Migration Pain Assessment

From → To Effort Risk Timeline
Flannel → Calico Medium Medium 1-2 days (cluster recreation)
Flannel → Cilium Medium Medium 1-2 days (cluster recreation)
Calico → Cilium High High 1-3 days (rolling or recreation)
Cilium → Calico High High 1-3 days (rolling or recreation)
VPC CNI → Cilium/Calico Very High High Full cluster rebuild
Any → VPC CNI Very High High Full cluster rebuild

CNI migration usually means cluster recreation. In-place CNI swap is technically possible but extremely risky — if networking breaks mid-migration, every pod loses connectivity. The safest path is standing up a new cluster with the target CNI and migrating workloads.

The Interview Answer

"For new clusters, I lean toward Cilium because eBPF-based networking is more efficient than iptables chains, and Hubble gives you network observability that no other CNI includes.

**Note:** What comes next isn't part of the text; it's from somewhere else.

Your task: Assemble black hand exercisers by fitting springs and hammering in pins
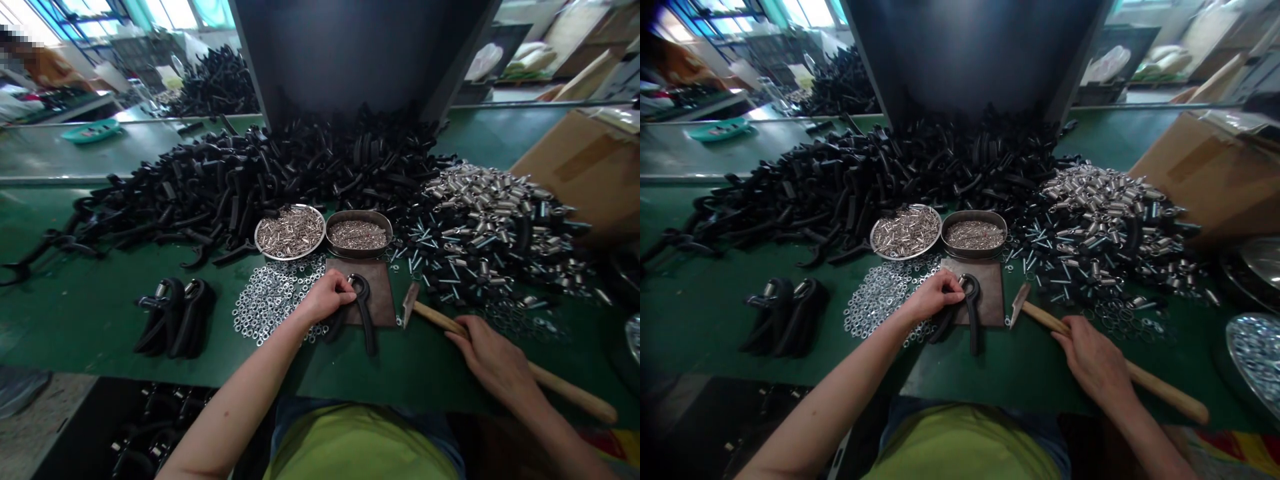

Calico is the safe, proven choice with the longest track record and the broadest deployment base. The CNI decision is one of the most permanent choices you make — changing it later usually means rebuilding the cluster. So choose based on your long-term needs: if you want network policy, observability, and potentially service mesh from the CNI layer, Cilium. If you want proven stability and BGP integration, Calico. If you want simplicity for a dev cluster, Flannel."